I still feel a bit unsafe about the topic and hope you folks can help me - 
For passing data (configuration or results) between a worker thread polling something and a controlling thread interested in the most recent data, I've ended up using more or less the following pattern repeatedly: 
Mutex m;
tData * stage;       // temporary, accessed concurrently
// send data, gives up ownership, receives old stage if any
tData * Send(tData * newData)
{
   ScopedLock lock(m);
   swap(newData, stage);              
   return newData;
}
// receiving thread fetches latest data here
tData * Fetch(tData * prev)
{
  ScopedLock lock(m);
  if (stage != 0)
  {
     // ... release prev
     prev = stage;
     stage = 0;
  }
  return prev;  // now current
}
Note: This is not supposed to be a full producer-consumer queue, only the msot recent data is relevant. Also, I've skimmed ressource management somewhat here.

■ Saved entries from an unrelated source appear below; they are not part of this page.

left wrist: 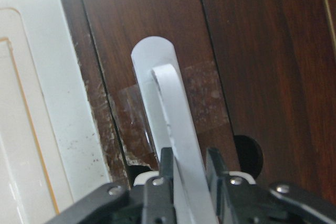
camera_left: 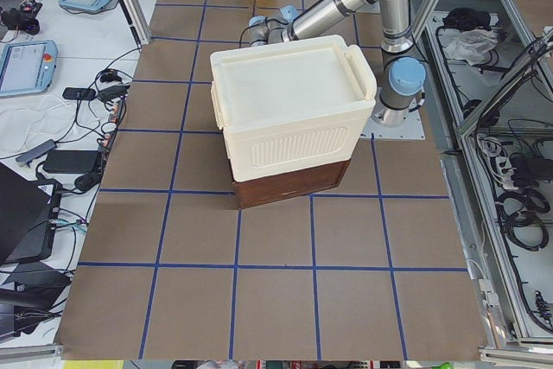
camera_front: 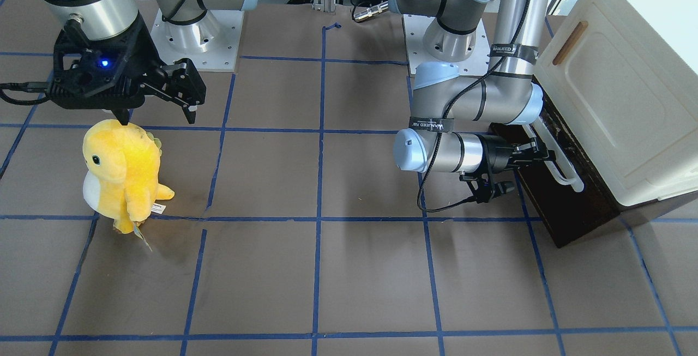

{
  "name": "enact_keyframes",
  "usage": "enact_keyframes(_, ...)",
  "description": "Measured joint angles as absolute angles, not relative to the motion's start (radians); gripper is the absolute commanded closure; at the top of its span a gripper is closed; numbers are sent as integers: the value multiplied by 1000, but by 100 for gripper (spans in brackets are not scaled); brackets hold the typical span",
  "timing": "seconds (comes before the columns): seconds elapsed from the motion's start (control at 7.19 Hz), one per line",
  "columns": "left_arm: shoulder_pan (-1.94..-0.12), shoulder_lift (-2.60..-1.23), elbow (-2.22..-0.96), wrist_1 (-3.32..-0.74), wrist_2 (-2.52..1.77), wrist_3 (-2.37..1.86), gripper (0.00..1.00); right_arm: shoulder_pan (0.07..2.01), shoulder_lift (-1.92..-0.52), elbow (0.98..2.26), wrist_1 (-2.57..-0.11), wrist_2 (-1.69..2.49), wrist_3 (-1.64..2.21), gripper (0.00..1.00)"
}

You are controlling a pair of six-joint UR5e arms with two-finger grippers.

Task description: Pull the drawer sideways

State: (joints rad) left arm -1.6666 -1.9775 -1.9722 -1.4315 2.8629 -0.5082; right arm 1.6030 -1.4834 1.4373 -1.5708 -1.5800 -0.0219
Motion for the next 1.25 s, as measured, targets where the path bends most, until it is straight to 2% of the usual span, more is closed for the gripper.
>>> enact_keyframes(1.25, -1683, -1974, -1970, -1430, 2862, -499, 68, 1603, -1483, 1437, -1571, -1580, -21, 0)
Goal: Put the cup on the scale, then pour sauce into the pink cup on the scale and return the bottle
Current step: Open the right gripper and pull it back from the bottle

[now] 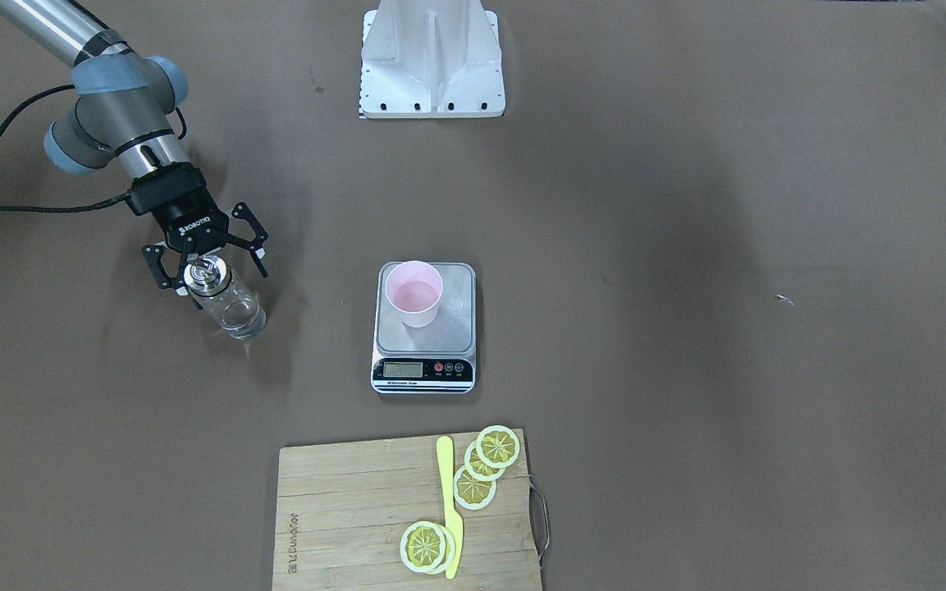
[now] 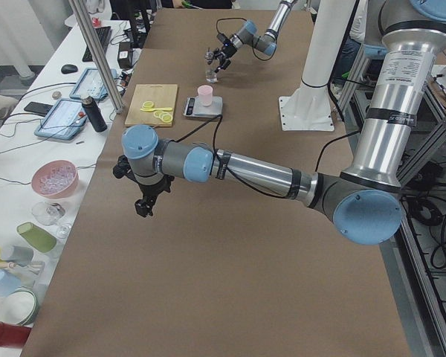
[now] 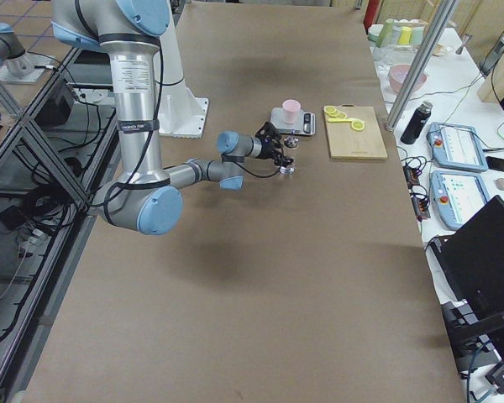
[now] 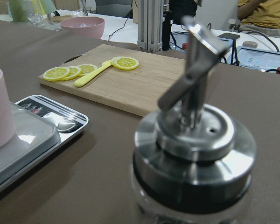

When necessary I'm using two such stages: one to send config changes to the worker, and for sending back results. 
Now, my questions
assuming that ScopedLock implements a full memory barrier:
do stage and/or workerData need to be volatile?
is volatile necessary for tData members?
can I use smart pointers instead of the raw pointers - say boost::shared_ptr? 
Anything else that can go wrong?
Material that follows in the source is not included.